Drop the pictures and restate the rest of the listing word for word.
#### EXTRACTED ENTRIES ####
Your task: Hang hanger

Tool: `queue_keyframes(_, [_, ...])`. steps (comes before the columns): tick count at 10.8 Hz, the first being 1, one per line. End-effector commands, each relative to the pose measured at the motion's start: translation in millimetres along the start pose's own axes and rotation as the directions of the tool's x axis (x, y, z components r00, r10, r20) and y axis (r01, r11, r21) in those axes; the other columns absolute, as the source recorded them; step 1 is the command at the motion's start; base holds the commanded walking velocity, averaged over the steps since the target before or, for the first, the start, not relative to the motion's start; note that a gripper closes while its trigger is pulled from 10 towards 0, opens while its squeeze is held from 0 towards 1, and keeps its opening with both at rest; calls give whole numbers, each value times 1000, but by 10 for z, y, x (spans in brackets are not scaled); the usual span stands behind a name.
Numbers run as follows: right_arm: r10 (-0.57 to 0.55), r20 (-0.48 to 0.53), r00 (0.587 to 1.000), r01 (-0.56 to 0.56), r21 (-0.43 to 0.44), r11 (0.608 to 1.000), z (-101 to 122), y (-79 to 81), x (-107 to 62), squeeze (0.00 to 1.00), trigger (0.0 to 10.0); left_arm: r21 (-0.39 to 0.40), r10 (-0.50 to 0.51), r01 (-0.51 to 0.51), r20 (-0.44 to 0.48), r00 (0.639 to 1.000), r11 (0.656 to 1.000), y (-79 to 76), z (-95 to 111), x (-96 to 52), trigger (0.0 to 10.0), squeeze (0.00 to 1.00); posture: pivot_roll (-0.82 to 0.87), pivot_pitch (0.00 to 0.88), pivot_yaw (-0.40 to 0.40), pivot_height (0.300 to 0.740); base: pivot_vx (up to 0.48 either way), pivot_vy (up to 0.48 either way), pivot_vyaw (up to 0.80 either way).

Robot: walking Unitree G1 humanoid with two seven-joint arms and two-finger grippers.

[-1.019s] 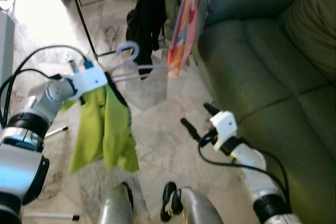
####
WRITTEN RESPONSE
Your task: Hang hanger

Tool: `queue_keyframes(_, [_, ...])`. steps (comes before the columns): tick count at 10.8 Hz, the first being 1, one per line. End-effector commands, each relative to the pose measured at the motion's start: translation in millimetres along the start pose's own axes and rotation as the directions of the tool's x axis (x, y, z components r00, r10, r20) and y axis (r01, r11, r21) in those axes; the other columns absolute, as the source recorded them; step 1 is the command at the motion's start; base holds the commanded walking velocity, averaged over the steps since the target before or, for the first, the start, not relative to the motion's start; note that a gripper closes while its trigger is pulled from 10 towards 0, opens while its squeeze is held from 0 towards 1, and keeps its opening with both at rest; calls give whole numbers, each value times 1000, but by 10 for z, y, x (spans in brackets are not scaled); the usual span stands behind a name.
Numbers run as follows: right_arm: r10 (-0.57 to 0.55), r20 (-0.48 to 0.53), r00 (0.587 to 1.000), r01 (-0.56 to 0.56), r21 (-0.43 to 0.44), r11 (0.608 to 1.000), z (-101 to 122), y (-79 to 81), x (-107 to 62), squeeze (0.00 to 1.00), trigger (0.0 to 10.0); left_arm: r21 (-0.39 to 0.40), r10 (-0.50 to 0.51), r01 (-0.51 to 0.51), r20 (-0.44 to 0.48), r00 (0.639 to 1.000), r11 (0.656 to 1.000), y (-79 to 76), z (-95 to 111), x (-96 to 52), trigger (0.0 to 10.0), squeeze (0.00 to 1.00); posture: pivot_roll (-0.82 to 0.87), pivot_pitch (0.00 to 0.88), pivot_yaw (-0.40 to 0.40), pivot_height (0.300 to 0.740); base: pivot_vx (up to 0.48 either way), pivot_vy (up to 0.48 either way), pivot_vyaw (up to 0.80 either way).

Robot: walking Unitree G1 humanoid with two seven-joint arms and two-finger grippers.

[-1.019s] 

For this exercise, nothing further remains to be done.